Copy the lines below exactly. Start at the first and finish with the line containing "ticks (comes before".

DATA BLOCK:
* * *
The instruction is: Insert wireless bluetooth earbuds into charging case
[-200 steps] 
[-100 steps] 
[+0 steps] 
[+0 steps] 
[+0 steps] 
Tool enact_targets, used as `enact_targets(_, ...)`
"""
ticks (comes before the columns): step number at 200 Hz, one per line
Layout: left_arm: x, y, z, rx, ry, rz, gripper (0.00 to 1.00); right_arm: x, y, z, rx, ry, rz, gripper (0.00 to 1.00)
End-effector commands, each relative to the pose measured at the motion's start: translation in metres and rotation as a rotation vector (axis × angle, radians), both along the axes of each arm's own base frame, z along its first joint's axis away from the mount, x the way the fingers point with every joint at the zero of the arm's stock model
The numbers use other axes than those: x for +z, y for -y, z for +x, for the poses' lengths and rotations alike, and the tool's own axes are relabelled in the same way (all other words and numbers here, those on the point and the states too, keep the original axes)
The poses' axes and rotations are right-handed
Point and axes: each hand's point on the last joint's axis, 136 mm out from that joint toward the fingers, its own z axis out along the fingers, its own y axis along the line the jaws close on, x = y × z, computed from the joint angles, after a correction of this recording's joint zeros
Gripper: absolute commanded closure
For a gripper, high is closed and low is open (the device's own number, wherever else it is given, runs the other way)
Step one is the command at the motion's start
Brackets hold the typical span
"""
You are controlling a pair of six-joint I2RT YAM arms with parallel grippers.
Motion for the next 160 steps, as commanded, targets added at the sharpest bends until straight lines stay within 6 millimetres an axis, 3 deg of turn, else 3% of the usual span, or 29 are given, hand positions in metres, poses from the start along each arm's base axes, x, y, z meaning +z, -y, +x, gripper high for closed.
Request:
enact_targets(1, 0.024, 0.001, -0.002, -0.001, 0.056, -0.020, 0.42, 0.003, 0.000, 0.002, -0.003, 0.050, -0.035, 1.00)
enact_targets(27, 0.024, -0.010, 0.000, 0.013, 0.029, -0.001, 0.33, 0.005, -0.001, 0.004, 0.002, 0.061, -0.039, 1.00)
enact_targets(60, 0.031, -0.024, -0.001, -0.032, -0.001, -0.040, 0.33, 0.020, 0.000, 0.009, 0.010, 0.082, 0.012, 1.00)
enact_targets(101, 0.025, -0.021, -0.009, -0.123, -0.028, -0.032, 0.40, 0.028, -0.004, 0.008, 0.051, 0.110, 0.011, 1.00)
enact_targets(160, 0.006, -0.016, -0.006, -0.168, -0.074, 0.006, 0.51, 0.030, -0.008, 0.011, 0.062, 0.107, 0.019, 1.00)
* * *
RESPONSE TO THE TASK:
The instruction is: Insert wireless bluetooth earbuds into charging case
[-200 steps] 
[-100 steps] 
[+0 steps] 
[+0 steps] 
[+0 steps] 
Tool enact_targets, used as `enact_targets(_, ...)`
"""
ticks (comes before the columns): step number at 200 Hz, one per line

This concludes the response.